In India's Odisha State, 'there is still fear in the heart of Christians'

"Hindu fundamentalists try to impose the very dangerous idea that to be a true Indian you have to be a Hindu."

In India’s Odisha State, ‘there is still fear in the heart of Christians’

Veronique Vogel, who serves as head of projects in Asia for international Catholic charity Aid to the Church In Need, recently returned from a fact-finding visit to the Church in Odisha State. That is where, in 2008, in Kandhamal, a Hindu mob violence led to the killing of close to 100 Christians and the displacement of thousands.  

By Maria Lozano

What is the general situation now in Odisha?

After some years the situation has now improved. There is no more violence. Most of the people have come back to their villages or have been resettled nearby. However, there is still fear is in the heart of the Christians—both Catholics and Protestants—because they know that an eruption of violence can happen anytime. They are aware that the people who instigated the violence against them were people from outside their region—individuals motivated by the Hindu nationalist party BJP’s fundamentalist ideology. So they know that, as long as the BJP is in control of India’s central and local governments [and recent elections solidified the party’s hold on power], it can happen again.

How did the outsiders stir up tensions?

They did so in two ways. For one, agitators provoked the anger of so-called tribals, indigenous people, against the community of low-caste Christians, called dalits. Mostly land owners, the tribals were told that the dalits would compete with them for landownership. Mistrust was created. Second, fundamentalist Hindus manipulated local Hindu villagers to turn on their Christian neighbors, with whom they had been living in peace.

Villager in Kandhamal.2.jpg

What are the biggest challenges for the Church in Odisha? 

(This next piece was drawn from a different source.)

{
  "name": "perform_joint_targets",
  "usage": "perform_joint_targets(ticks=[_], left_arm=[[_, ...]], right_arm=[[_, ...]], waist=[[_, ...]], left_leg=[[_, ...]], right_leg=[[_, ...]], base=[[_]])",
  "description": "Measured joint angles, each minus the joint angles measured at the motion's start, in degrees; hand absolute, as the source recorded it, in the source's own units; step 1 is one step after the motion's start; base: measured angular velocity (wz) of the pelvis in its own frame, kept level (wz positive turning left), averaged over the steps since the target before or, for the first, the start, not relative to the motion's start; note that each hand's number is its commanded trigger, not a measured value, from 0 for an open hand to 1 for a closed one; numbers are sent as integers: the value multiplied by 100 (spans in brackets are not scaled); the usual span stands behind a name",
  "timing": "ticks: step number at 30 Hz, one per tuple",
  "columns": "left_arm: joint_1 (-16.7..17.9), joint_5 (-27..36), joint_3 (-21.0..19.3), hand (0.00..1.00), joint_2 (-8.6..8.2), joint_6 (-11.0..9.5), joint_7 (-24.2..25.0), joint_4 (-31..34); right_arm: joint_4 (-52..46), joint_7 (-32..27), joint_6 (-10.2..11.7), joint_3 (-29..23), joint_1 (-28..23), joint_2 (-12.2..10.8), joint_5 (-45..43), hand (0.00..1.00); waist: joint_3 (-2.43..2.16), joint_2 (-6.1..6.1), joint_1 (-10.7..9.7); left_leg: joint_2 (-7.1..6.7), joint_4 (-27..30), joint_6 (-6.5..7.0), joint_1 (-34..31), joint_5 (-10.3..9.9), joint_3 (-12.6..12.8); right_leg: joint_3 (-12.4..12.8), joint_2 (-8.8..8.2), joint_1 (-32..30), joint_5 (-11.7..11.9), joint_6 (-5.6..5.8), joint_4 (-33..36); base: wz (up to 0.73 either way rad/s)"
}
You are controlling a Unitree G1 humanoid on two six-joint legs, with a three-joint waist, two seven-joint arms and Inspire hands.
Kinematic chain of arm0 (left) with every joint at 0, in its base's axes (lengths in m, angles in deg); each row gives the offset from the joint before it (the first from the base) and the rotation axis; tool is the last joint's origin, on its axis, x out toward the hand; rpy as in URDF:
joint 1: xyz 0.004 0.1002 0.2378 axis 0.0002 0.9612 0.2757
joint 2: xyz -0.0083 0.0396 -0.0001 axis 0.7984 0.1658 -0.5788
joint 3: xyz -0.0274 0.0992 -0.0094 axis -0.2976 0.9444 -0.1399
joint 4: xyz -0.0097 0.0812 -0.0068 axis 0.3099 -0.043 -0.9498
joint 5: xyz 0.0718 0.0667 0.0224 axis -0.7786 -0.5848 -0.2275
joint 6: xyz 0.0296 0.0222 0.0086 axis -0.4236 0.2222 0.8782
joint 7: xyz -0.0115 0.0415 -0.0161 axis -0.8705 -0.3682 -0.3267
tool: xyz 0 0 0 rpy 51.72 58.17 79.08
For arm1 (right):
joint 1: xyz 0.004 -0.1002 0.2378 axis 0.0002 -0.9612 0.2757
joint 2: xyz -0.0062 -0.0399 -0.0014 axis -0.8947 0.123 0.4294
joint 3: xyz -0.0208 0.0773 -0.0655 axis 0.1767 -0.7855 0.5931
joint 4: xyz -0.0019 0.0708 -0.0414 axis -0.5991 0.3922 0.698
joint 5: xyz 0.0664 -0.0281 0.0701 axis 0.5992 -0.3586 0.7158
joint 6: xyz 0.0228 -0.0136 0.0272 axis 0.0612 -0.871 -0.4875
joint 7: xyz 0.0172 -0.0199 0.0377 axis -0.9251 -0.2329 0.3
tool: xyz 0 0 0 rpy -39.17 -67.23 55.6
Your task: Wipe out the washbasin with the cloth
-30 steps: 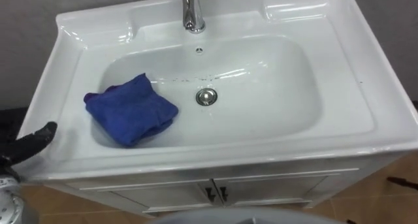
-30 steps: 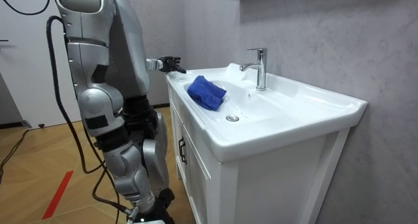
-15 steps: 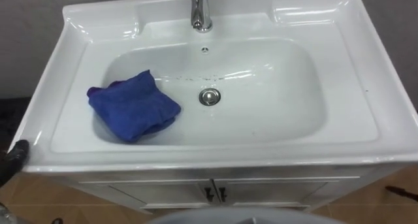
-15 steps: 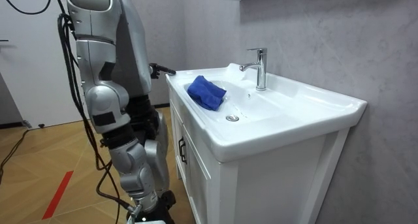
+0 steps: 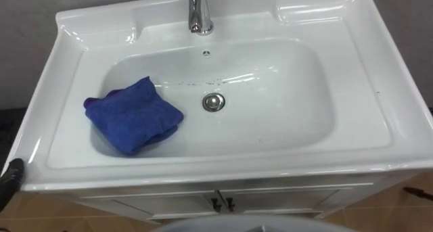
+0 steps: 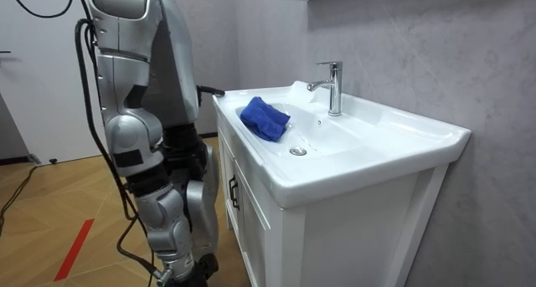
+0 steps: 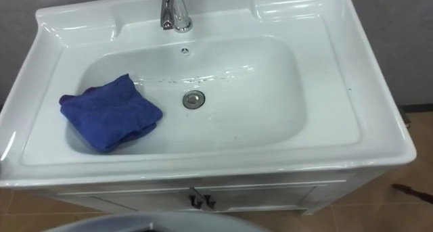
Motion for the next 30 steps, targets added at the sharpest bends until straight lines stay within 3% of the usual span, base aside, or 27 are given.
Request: perform_joint_targets(ticks=[6,14,20,26,30], left_arm=[[0,240,-4,0,-93,-132,-99,2],[0,310,-5,0,-105,-150,-99,2],[1,879,10,0,-108,-141,-99,37],[1,1090,11,0,-183,162,-306,488],[0,1143,23,0,-258,240,-578,754]], right_arm=[[-189,-212,-73,13,-86,-16,245,0],[-420,-313,-289,13,-105,-24,398,0],[-618,-375,-290,43,-104,-19,407,0],[-687,-366,-279,65,-39,-25,313,0],[-681,-355,-256,65,-59,-68,244,0]], waist=[[-15,-27,3],[-22,-39,17],[-21,-36,14],[-14,-41,-4],[-3,-76,-15]], left_leg=[[-2,-40,0,-17,0,-23],[6,-50,-1,-9,0,-22],[26,-44,-1,16,-1,1],[26,-55,-1,-4,-1,-24],[22,-57,-1,-16,-1,-11]], right_leg=[[8,-2,-75,-22,-8,60],[-1,3,-70,-23,-7,54],[3,21,-59,-21,-10,91],[-78,6,-125,-21,-10,139],[-38,4,-175,-24,-11,143]], base=[[-3],[0],[0],[5],[-1]])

One of the biggest challenges is interreligious dialogue. The Church has maintained a dialogue with the Hindus, even the more radical ones, in order to make people understand that the Catholic Church is working for the best of all the people and it is not there to put one group above the other. The Church believes that this mosaic of religions in Odisha—Hindus, Christians and some Muslims—may be a tool for harmony and peace. And it is not because you belong to a religion other than Hinduism that you are not an Indian. Hindu fundamentalists try to impose the very dangerous idea that to be a true Indian you have to be a Hindu.

A positive impact of and exchange between the Hindu (local) government and the Catholic Church is that the Christians having suffered from the violence in 2008 will now be granted increased compensation for their losses.

What about challenges within the Church itself?

Yes, an internal challenge for the Indian Catholic Church in some parts of the country is to do a better job embracing faithful coming from different backgrounds, especially in the context of the country’s caste system. Then there is the urgent need for the ongoing formation of both clergy and laity for two reasons: first, the faith is still young in some places; and second, even if the faith is strong, knowledge needs to be deepened.

Better and ongoing formation help clergy and laity—who are often called upon to be first responders—react more effectively when in a village people are spreading wrong information about Christians. They can set the record straight, which is also a way of keeping the peace.